Recursive Queries in PostgreSQL

Published

At some point someone sent me a link to the PostgreSQL documentation describing how to use Common Table Expressions (CTEs) to perform recursive queries. The documentation is pretty good but it doesn’t really include any examples of what the data should look like. Here’s an example that uses some actual data.

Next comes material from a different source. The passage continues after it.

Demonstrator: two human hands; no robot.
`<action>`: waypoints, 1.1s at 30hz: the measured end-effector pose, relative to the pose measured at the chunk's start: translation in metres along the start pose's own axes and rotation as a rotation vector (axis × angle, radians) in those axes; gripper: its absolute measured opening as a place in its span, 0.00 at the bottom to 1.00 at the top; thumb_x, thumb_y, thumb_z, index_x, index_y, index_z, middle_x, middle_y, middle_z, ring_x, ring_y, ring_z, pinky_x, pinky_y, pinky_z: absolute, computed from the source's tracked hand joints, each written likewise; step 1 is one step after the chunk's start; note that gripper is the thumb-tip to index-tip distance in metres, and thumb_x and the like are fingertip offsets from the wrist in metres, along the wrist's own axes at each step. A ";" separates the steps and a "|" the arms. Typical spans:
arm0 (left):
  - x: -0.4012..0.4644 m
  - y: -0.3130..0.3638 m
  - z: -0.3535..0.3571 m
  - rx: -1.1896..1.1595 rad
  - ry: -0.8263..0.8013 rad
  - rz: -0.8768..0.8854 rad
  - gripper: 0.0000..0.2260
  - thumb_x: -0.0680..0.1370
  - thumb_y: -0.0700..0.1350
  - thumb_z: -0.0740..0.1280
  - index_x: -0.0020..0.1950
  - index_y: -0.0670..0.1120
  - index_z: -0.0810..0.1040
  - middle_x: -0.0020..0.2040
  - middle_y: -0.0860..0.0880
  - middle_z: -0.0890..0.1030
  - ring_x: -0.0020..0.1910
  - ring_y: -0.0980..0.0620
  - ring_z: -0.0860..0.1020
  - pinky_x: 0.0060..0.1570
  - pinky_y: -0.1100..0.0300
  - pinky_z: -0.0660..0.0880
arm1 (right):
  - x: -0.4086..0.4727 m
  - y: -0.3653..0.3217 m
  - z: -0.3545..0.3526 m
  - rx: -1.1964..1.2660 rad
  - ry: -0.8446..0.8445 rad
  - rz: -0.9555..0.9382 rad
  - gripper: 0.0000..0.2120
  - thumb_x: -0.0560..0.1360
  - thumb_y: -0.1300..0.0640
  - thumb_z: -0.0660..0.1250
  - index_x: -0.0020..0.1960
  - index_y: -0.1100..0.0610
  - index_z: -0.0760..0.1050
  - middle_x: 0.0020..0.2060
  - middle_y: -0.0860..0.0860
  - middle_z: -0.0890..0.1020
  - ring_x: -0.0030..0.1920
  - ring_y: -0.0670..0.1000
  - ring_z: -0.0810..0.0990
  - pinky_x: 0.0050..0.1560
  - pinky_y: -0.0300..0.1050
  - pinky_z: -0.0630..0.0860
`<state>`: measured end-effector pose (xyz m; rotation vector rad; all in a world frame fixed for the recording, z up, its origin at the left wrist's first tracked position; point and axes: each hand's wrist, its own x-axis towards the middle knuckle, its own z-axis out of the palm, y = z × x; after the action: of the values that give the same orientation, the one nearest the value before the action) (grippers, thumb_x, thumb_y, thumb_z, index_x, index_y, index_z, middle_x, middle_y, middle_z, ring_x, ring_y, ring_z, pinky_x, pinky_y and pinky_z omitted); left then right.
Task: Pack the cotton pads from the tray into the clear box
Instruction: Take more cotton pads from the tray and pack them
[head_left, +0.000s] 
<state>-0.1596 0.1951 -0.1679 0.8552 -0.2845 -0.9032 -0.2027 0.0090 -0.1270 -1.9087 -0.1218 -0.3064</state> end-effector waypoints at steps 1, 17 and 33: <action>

Say you have a table with some data that looks like this:

CREATE TABLE public.participants (
    id int NOT NULL,
    name text NOT NULL,
    key text NOT NULL,
    parent_id int
);

-- define the constraints after because we are referencing ourselves
ALTER TABLE participants ADD CONSTRAINT participants_pk PRIMARY KEY (id);
ALTER TABLE participants ADD CONSTRAINT participants_participants_fk FOREIGN KEY (parent_id) REFERENCES participants (id);

INSERT INTO participants (id, name, key, parent_id) VALUES (1, 'K20', 'k20', NULL);
INSERT INTO participants (id, name, key, parent_id) VALUES (2, 'CWU', 'k20-cwu', 1);
INSERT INTO participants (id, name, key, parent_id) VALUES (3, 'CWU Residence Halls', 'k20-cwu-res', 2);
INSERT INTO participants (id, name, key, parent_id) VALUES (4, 'UW', 'uw', NULL);

We have four entries in our table, two of which are at the “top level”. You know that they are at the top level because they do not have a value for parent_id. Our two top level rows are: K20, UW. Our first child is “CWU” which is a child of “K20” and then “CWU” has its own child called “CWU Residence Halls”.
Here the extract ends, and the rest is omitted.